◆ BRIEF: Filter this data down to the lines that hold "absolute", and copy them.

Items listed in a dataset:
BEGIN
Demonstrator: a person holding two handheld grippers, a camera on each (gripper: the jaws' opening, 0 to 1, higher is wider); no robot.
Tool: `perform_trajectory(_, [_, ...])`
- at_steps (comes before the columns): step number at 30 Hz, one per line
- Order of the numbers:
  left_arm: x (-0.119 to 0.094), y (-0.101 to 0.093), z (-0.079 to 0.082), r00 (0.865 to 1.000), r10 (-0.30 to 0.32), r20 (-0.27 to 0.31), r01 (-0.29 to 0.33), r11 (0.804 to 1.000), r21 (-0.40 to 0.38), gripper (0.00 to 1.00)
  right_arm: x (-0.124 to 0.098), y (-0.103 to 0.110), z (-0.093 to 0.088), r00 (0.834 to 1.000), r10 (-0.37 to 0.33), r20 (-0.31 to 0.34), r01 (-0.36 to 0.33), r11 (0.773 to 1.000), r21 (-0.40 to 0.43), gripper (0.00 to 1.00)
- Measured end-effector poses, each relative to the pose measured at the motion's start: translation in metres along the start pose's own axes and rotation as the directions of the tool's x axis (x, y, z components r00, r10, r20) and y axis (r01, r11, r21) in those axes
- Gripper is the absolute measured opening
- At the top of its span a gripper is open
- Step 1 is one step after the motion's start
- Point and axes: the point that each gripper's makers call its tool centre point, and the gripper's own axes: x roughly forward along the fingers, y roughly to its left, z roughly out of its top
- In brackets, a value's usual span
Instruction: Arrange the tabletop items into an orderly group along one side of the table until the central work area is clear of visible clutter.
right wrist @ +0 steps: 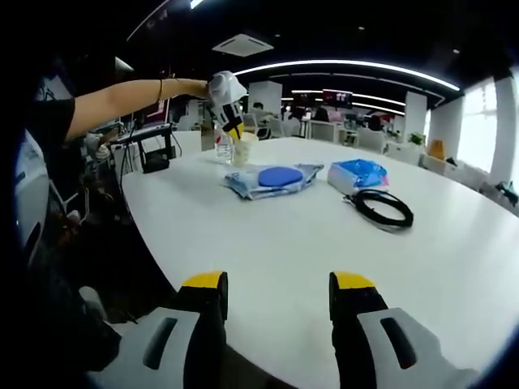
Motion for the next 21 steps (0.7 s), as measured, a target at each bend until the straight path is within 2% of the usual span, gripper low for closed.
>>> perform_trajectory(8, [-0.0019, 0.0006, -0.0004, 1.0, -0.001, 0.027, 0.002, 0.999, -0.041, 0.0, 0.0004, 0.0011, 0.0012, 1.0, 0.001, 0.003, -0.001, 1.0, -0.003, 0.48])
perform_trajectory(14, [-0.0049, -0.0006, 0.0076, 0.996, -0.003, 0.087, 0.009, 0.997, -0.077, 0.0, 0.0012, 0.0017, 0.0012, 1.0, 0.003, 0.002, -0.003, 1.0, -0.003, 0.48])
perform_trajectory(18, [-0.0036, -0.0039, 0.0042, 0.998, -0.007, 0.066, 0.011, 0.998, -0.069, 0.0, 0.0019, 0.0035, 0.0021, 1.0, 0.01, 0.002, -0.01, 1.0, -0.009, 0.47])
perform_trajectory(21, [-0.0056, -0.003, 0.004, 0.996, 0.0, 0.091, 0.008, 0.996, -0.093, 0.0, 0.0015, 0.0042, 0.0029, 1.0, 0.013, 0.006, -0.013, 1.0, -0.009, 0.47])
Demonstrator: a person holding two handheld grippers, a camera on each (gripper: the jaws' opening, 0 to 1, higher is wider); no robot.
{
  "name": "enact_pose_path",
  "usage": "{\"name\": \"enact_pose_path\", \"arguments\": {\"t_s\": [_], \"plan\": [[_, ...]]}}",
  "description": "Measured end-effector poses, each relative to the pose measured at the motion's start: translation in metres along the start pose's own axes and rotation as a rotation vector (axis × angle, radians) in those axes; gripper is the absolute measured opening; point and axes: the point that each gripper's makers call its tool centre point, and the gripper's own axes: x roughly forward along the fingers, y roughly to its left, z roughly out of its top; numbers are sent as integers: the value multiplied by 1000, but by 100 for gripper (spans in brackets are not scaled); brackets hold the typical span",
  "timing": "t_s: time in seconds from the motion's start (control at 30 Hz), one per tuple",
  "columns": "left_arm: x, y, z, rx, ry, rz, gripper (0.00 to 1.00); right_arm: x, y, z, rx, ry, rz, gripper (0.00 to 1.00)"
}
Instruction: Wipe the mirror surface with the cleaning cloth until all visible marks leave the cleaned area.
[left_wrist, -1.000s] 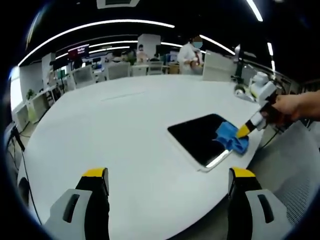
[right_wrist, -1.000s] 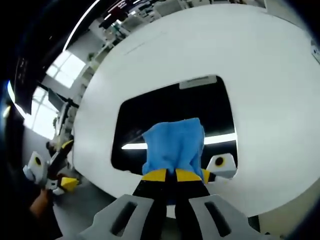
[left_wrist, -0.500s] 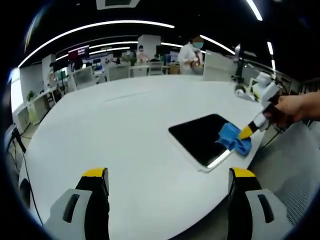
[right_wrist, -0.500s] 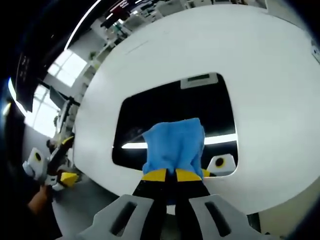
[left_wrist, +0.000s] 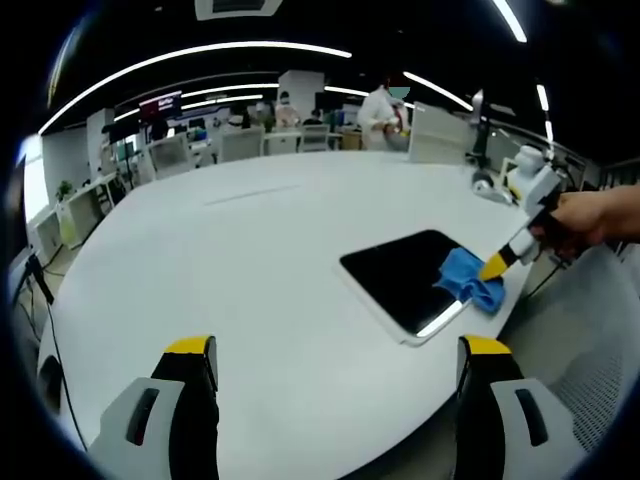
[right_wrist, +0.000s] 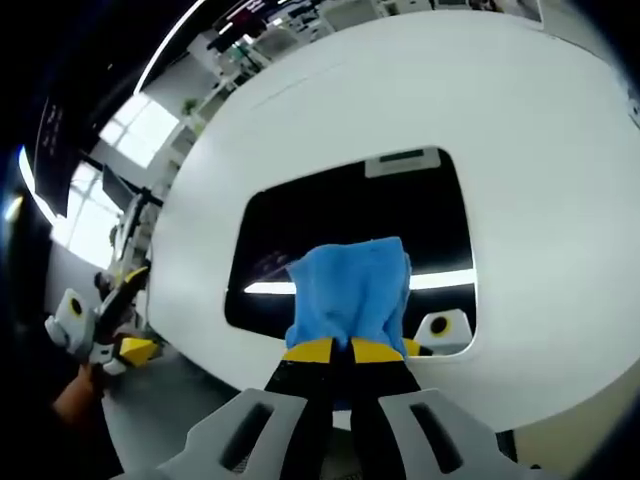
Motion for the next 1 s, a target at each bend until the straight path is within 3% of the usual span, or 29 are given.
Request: {"name": "enact_pose_path", "arguments": {"t_s": [0.63,1.0], "plan": [[0,1,-1,0,4,4,100,-6,-15,1,15,2,8,0],[-1,3,-2,-1,10,14,100,-17,-35,1,42,-5,3,0]]}}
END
◆ ANSWER:
- Gripper is the absolute measured opening
  "description": "Measured end-effector poses, each relative to the pose measured at the motion's start: translation in metres along the start pose's own axes and rotation as a rotation vector (axis × angle, radians) in those axes; gripper is the absolute measured opening; point and axes: the point that each gripper's makers call its tool centre point, and the gripper's own axes: x roughly forward along the fingers, y roughly to its left, z roughly out of its top; numbers are sent as integers: the value multiplied by 1000, but by 100 for gripper (spans in brackets are not scaled); brackets hold the typical span",

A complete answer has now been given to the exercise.